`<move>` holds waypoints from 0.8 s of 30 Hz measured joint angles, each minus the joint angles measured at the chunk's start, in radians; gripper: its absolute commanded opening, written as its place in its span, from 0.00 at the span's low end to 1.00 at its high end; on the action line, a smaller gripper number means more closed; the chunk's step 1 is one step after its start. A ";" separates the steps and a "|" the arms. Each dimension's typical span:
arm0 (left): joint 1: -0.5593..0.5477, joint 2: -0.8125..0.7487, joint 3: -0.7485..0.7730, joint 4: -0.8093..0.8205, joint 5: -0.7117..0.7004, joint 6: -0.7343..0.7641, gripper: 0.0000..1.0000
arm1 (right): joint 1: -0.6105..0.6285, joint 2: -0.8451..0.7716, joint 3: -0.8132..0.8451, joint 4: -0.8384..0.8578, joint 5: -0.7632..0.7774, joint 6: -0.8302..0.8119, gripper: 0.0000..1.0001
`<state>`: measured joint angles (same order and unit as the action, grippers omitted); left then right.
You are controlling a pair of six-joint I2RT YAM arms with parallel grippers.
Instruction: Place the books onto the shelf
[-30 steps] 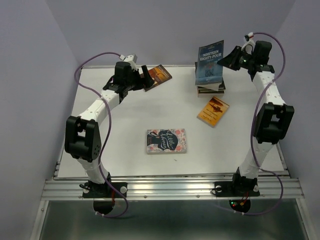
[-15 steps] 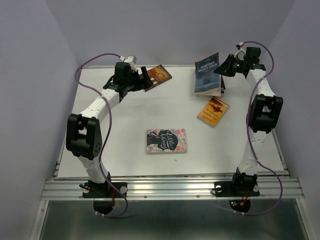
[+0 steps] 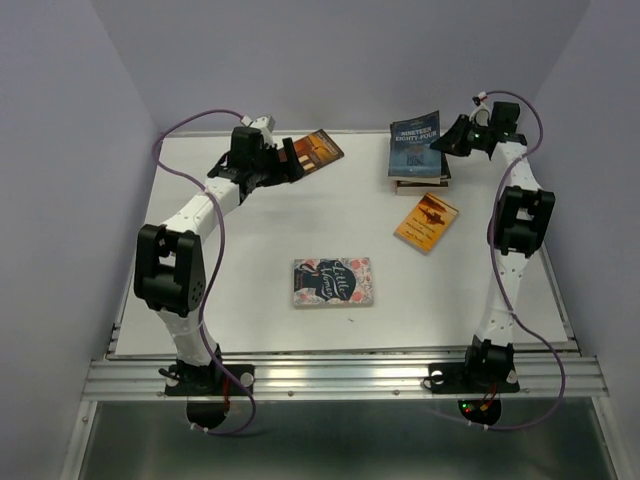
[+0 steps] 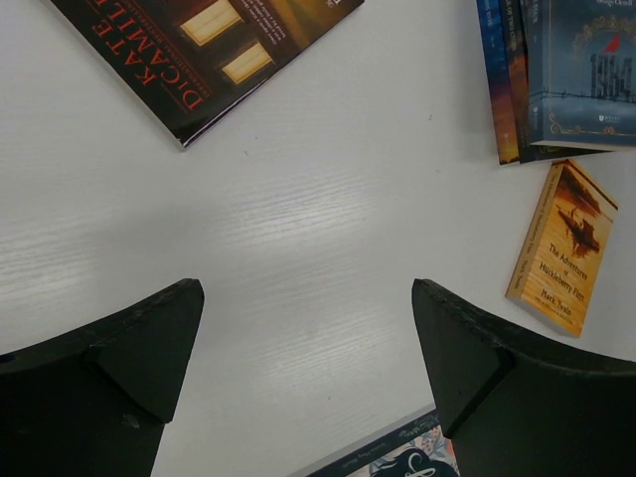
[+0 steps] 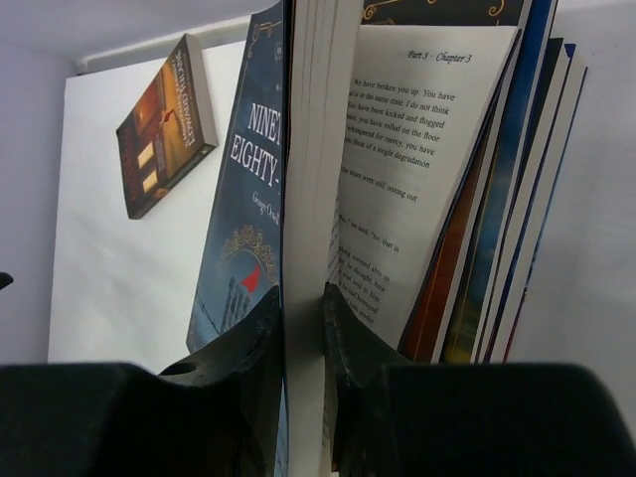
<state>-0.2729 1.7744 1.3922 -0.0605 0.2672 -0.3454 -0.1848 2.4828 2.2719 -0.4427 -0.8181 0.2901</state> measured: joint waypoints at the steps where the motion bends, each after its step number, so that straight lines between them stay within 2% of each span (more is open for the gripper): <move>1: 0.000 0.002 0.000 -0.003 0.000 0.002 0.99 | -0.004 0.009 0.007 0.000 -0.005 0.000 0.06; 3: 0.000 0.009 0.000 -0.014 0.002 0.008 0.99 | -0.006 0.020 0.021 0.000 -0.020 0.000 0.16; 5: 0.000 0.013 0.000 -0.019 0.002 0.010 0.99 | -0.008 0.023 0.030 -0.001 -0.025 0.000 0.39; 6: 0.000 0.015 0.000 -0.021 0.003 0.012 0.99 | -0.008 0.023 0.031 0.000 -0.024 0.000 0.43; 7: 0.000 0.016 0.000 -0.021 0.003 0.014 0.99 | -0.008 0.023 0.031 0.003 -0.018 -0.006 0.59; 9: 0.000 0.019 0.000 -0.022 0.004 0.016 0.99 | -0.009 0.023 0.032 0.002 -0.008 -0.008 0.72; 10: 0.000 0.019 0.000 -0.023 0.005 0.016 0.99 | -0.010 0.023 0.032 0.002 0.006 -0.018 0.82; 11: 0.000 0.020 0.000 -0.023 0.006 0.017 0.99 | -0.011 0.023 0.032 0.001 0.014 -0.021 1.00; 19: 0.000 0.020 0.000 -0.027 0.006 0.021 0.99 | -0.004 -0.029 0.029 -0.057 0.208 -0.076 1.00; 24: 0.001 0.008 -0.019 -0.016 0.005 0.014 0.99 | 0.075 -0.169 -0.039 -0.109 0.508 -0.170 1.00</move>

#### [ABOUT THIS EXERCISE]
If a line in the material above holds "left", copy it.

#### [EXERCISE RESULT]
arm0 (left): joint 1: -0.5593..0.5477, joint 2: -0.8125..0.7487, joint 3: -0.7485..0.7730, joint 4: -0.8093..0.8205, joint 5: -0.7117..0.7004, joint 6: -0.7343..0.7641, gripper: 0.0000..1.0000
`<state>`: measured joint angles (same order and unit as the action, grippers omitted); left then right.

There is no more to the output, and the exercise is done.